One of the groups called Amazon Product Review had more than 43,000 members before it was shut down by Meta earlier this year.
Amazon has filed a lawsuit against the admins of more than 10,000 Facebook groups that it claims orchestrate fake product reviews on the e-commerce website in exchange for money or free products.
These groups aim to incentivise and recruit regular people to write “misleading reviews” about certain products on Amazon across the US, UK, Germany, France, Italy, Spain and Japan, the company said.
Filed in a court close to Amazon’s Seattle headquarters today (19 July), the lawsuit will be used to help the company identify culprits and crack down on fake reviews commissioned by them.
Amazon said the information that emerges out of the lawsuit will complement the technology and continuous monitoring that the online seller already employs to minimise fake reviews.
“Our teams stop millions of suspicious reviews before they’re ever seen by customers, and this lawsuit goes a step further to uncover perpetrators operating on social media,” said Dharmesh Mehta, Amazon vice-president of selling partner services.
“Proactive legal action targeting bad actors is one of many ways we protect customers by holding bad actors accountable.”
Amazon v fake reviews
Amazon has been taking legal action on groups promoting fake reviews since 2015, when it first targeted websites selling four and five-star reviews.
Since 2020, it has reported more than 10,000 fake review groups to Meta, Facebook’s parent company.

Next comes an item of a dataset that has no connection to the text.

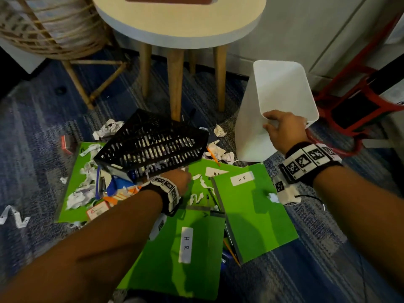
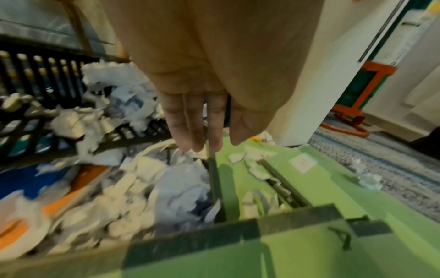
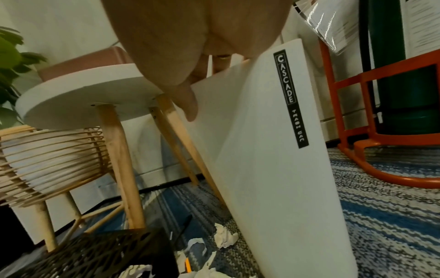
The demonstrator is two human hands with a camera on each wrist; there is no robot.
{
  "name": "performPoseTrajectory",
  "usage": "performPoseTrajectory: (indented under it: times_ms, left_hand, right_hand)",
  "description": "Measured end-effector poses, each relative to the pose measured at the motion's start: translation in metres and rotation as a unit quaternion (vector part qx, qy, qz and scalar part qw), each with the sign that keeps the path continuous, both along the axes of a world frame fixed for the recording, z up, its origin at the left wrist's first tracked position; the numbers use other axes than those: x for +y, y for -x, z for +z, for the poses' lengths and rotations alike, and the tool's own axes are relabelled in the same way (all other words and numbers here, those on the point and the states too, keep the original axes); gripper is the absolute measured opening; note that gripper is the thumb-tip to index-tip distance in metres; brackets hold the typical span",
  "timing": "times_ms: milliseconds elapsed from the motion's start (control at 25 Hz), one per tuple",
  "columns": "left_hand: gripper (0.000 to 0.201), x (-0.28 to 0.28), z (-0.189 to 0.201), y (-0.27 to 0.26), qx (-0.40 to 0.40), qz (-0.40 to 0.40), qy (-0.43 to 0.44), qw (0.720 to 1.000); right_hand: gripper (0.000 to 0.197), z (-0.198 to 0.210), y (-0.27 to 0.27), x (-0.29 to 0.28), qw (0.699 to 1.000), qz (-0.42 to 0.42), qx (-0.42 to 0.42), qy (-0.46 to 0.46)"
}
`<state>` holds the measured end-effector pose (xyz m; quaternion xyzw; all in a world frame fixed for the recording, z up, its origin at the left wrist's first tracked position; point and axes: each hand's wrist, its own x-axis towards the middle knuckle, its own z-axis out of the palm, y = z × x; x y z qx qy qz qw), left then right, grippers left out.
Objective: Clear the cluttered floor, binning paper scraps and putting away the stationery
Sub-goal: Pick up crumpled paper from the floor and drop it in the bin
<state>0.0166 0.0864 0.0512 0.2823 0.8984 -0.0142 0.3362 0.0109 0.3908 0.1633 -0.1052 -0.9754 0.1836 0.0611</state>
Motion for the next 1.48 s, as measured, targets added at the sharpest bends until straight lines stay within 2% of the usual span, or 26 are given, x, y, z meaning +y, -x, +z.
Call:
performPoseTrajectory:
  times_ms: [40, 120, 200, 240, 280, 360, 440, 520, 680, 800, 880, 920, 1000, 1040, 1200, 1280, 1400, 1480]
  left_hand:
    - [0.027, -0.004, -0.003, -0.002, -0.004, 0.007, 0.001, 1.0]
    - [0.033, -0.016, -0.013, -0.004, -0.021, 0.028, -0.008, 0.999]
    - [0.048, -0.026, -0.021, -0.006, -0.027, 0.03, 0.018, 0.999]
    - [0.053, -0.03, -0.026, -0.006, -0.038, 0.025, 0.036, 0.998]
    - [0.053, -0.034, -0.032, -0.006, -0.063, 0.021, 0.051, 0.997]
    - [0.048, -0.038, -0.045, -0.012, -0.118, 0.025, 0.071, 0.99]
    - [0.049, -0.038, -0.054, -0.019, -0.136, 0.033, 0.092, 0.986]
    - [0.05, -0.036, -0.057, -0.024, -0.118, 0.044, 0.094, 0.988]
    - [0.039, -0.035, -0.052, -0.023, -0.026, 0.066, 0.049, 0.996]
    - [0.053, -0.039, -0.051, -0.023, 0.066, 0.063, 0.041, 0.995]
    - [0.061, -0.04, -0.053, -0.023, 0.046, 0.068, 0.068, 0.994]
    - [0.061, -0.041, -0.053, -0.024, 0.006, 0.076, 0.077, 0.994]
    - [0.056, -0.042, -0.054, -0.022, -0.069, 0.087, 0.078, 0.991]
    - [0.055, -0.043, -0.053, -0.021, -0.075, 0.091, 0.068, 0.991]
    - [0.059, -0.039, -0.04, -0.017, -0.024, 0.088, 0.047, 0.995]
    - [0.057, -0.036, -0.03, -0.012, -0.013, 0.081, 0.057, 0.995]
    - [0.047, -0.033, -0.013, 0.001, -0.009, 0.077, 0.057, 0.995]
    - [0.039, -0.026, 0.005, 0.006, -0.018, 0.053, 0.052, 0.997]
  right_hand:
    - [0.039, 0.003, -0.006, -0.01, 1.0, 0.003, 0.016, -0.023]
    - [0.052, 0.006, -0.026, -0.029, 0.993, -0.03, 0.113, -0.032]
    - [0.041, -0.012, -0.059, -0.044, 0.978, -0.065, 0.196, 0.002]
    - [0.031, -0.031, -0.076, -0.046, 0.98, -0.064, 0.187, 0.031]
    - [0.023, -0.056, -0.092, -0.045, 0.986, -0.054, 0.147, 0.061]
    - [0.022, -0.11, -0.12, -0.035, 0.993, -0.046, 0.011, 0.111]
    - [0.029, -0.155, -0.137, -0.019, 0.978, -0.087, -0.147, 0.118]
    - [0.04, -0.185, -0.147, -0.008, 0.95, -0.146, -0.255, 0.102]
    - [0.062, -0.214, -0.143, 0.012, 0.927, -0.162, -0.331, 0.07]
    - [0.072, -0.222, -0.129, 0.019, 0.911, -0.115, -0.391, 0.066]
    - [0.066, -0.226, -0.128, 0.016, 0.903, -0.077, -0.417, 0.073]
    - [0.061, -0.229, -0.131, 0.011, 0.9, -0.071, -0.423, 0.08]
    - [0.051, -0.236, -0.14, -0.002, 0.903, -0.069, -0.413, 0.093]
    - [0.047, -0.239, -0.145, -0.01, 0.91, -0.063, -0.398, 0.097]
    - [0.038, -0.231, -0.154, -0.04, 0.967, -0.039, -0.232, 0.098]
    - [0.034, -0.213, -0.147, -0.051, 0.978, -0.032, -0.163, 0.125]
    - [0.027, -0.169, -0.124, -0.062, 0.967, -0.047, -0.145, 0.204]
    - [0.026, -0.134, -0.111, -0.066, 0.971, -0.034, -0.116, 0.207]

Around half of these groups have been taken down for policy violations, Amazon said.
One of the groups targeted in the lawsuit, called Amazon Product Review, had 43,000 members before Meta shut it down earlier this year. Amazon said that it was able to avoid detection by Facebook’s violation mechanisms by disguising key phrases that attract attention.

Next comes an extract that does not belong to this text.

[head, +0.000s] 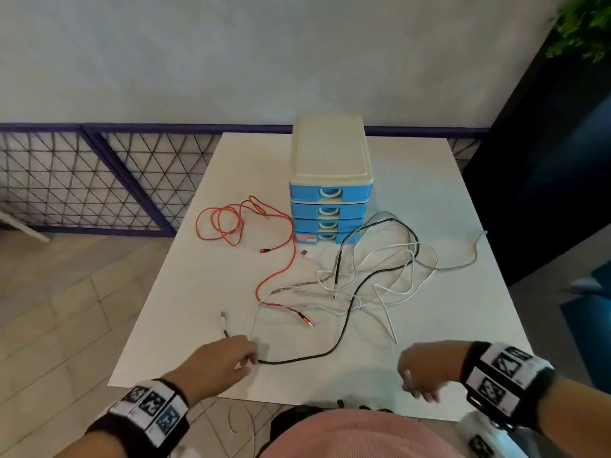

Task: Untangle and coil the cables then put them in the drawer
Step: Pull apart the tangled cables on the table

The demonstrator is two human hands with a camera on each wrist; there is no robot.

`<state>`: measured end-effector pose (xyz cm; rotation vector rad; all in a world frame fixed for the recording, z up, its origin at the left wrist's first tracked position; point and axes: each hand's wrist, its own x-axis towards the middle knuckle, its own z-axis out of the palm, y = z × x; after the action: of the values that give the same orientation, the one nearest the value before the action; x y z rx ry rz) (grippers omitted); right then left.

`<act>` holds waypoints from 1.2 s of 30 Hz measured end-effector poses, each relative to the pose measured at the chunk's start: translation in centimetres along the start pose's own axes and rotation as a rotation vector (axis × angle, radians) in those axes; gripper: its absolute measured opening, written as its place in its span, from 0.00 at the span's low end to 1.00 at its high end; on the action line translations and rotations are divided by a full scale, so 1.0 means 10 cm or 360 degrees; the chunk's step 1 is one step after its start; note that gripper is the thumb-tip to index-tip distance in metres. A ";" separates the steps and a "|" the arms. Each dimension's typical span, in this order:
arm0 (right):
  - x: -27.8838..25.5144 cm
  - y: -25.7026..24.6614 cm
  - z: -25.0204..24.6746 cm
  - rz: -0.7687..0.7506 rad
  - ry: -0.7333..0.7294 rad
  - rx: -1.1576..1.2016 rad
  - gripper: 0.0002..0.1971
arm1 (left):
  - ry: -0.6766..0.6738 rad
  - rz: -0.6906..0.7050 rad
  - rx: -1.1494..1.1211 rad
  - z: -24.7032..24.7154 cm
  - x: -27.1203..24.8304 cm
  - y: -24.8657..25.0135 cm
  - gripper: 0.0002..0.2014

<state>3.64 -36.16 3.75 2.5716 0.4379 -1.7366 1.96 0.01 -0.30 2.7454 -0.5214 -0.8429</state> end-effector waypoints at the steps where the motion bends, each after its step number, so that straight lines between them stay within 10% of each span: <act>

Fake product reviews can diminish the credibility of sellers and raise consumer protection concerns. Amazon has a dedicated team to identify fake review schemes on social media sites and report them to the companies.
But the issue is attracting government attention, too. New proposals currently under consideration in the UK will make it illegal to pay someone to write or host fake reviews, according to BBC News.
Last year, the country’s competition regulator probed Amazon and Google on whether they take sufficient action against fake reviews online and if inaction violates consumer protection laws.